> Work required:
Reproduce the data below exactly. Skip the pictures.
-- Opening Marker --
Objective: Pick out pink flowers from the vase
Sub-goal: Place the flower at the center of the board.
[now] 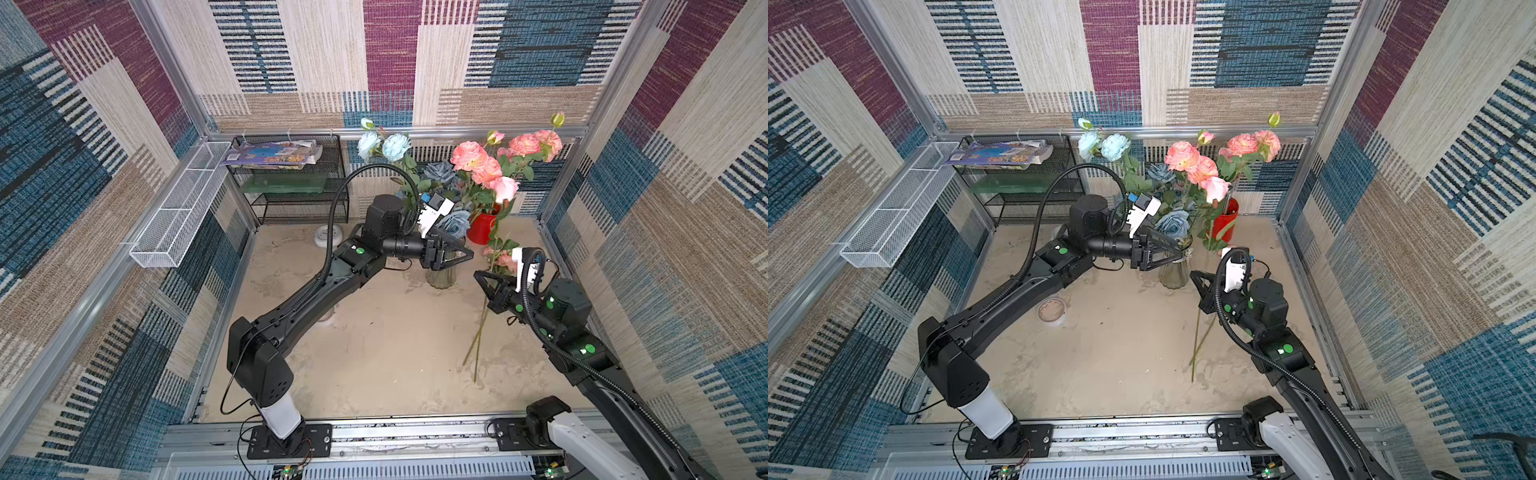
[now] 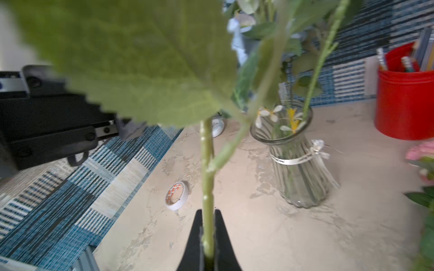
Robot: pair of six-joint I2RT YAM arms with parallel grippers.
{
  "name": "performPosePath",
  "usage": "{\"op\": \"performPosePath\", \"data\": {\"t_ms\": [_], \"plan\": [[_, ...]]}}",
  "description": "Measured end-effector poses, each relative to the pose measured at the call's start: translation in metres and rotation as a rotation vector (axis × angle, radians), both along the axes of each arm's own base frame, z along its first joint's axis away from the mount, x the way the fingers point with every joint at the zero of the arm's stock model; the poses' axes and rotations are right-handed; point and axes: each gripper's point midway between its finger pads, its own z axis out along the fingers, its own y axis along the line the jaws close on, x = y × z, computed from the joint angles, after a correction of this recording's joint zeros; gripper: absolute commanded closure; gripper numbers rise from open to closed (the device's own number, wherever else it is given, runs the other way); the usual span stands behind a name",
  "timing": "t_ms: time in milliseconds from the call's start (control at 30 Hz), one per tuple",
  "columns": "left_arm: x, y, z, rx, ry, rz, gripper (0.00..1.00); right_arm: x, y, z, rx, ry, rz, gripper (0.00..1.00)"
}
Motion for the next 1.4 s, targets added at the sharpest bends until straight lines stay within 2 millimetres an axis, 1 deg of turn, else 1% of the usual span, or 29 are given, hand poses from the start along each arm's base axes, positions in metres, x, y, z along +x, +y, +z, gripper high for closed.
{"op": "performPosePath", "data": {"t_ms": [100,200,300,400,433,533,633,733,833,933,1033,1233,1333,1400], "plan": [[-0.001,0.001,-0.003,0.008,-0.012,0.002,0.31,-0.002,-0.015,-0.009,0.001,0.009,-0.059,1.0],[-0.001,0.003,-0.003,0.01,-0.017,0.011,0.31,0.0,-0.029,-0.022,-0.006,0.043,-0.12,1.0],[-0.001,0.004,-0.002,0.01,-0.024,0.019,0.32,0.011,-0.045,-0.038,-0.016,0.111,-0.198,1.0],[-0.003,0.006,-0.003,0.012,-0.026,0.02,0.32,0.025,-0.066,-0.068,-0.027,0.228,-0.283,1.0],[-0.003,0.006,-0.003,0.012,-0.025,0.02,0.32,0.03,-0.075,-0.08,-0.027,0.275,-0.317,1.0],[-0.006,0.009,-0.004,0.013,-0.029,0.02,0.32,0.038,-0.092,-0.117,-0.019,0.411,-0.365,1.0],[-0.009,0.011,-0.004,0.012,-0.037,0.019,0.32,0.045,-0.093,-0.148,-0.02,0.528,-0.361,1.0],[-0.011,0.013,-0.004,0.011,-0.041,0.019,0.32,0.053,-0.092,-0.174,-0.016,0.623,-0.354,1.0],[-0.013,0.014,-0.004,0.012,-0.043,0.019,0.33,0.057,-0.093,-0.198,-0.006,0.69,-0.353,1.0],[-0.014,0.016,-0.005,0.014,-0.048,0.027,0.33,0.062,-0.095,-0.216,0.004,0.735,-0.365,1.0],[-0.014,0.018,-0.007,0.019,-0.051,0.039,0.33,0.067,-0.097,-0.23,0.009,0.757,-0.373,1.0],[-0.014,0.019,-0.011,0.026,-0.055,0.041,0.33,0.074,-0.099,-0.248,0.017,0.779,-0.38,1.0],[-0.014,0.019,-0.012,0.028,-0.053,0.041,0.33,0.077,-0.102,-0.253,0.017,0.788,-0.387,0.9],[-0.013,0.018,-0.014,0.031,-0.049,0.041,0.33,0.081,-0.103,-0.251,0.015,0.784,-0.395,0.82]]}}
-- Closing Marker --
> Solution to the exercise:
Objective: Pick out pink flowers from the vase
Sub-goal: Place the flower at the center of the board.
[now] 
[now] 
Robot: pair of six-joint I2RT YAM arms with parallel grippers.
{
  "name": "performPosePath",
  "usage": "{\"op\": \"performPosePath\", \"data\": {\"t_ms\": [_], \"plan\": [[_, ...]]}}",
  "description": "Measured end-effector poses, each relative to the pose measured at the call's start: translation in metres and rotation as a rotation vector (axis × angle, radians), both along the axes of each arm's own base frame, z along its first joint's axis away from the mount, x the way the fingers point with every joint at the zero of the arm's stock model; the poses' axes and rotations are right-handed; point and axes: each gripper's point midway between its finger pads, its own z axis out along the fingers, its own y axis along the line the jaws close on, x = y × z, computed from the joint angles, after a correction of this recording's joint zeros; gripper: absolute commanded closure; gripper numbers rise from open to closed (the device's own number, wherever else it is given, runs the other way); the usual span stands behind a name",
  "timing": "t_ms: time in milliseconds from the call's start (control at 30 Hz), one per tuple",
  "columns": "left_arm: x, y, z, rx, ry, rz, gripper (0.00..1.00); right_arm: x, y, z, rx, ry, rz, gripper (0.00..1.00)"
}
Motion for the next 1.4 s, targets added at the sharpest bends until straight lines stay within 2 millimetres an axis, 1 deg of turn, else 1% of the usual span, or 29 are given, hand poses from the start along each arm's base axes, positions in metres, x, y, z along +x, +y, +z, gripper high for closed.
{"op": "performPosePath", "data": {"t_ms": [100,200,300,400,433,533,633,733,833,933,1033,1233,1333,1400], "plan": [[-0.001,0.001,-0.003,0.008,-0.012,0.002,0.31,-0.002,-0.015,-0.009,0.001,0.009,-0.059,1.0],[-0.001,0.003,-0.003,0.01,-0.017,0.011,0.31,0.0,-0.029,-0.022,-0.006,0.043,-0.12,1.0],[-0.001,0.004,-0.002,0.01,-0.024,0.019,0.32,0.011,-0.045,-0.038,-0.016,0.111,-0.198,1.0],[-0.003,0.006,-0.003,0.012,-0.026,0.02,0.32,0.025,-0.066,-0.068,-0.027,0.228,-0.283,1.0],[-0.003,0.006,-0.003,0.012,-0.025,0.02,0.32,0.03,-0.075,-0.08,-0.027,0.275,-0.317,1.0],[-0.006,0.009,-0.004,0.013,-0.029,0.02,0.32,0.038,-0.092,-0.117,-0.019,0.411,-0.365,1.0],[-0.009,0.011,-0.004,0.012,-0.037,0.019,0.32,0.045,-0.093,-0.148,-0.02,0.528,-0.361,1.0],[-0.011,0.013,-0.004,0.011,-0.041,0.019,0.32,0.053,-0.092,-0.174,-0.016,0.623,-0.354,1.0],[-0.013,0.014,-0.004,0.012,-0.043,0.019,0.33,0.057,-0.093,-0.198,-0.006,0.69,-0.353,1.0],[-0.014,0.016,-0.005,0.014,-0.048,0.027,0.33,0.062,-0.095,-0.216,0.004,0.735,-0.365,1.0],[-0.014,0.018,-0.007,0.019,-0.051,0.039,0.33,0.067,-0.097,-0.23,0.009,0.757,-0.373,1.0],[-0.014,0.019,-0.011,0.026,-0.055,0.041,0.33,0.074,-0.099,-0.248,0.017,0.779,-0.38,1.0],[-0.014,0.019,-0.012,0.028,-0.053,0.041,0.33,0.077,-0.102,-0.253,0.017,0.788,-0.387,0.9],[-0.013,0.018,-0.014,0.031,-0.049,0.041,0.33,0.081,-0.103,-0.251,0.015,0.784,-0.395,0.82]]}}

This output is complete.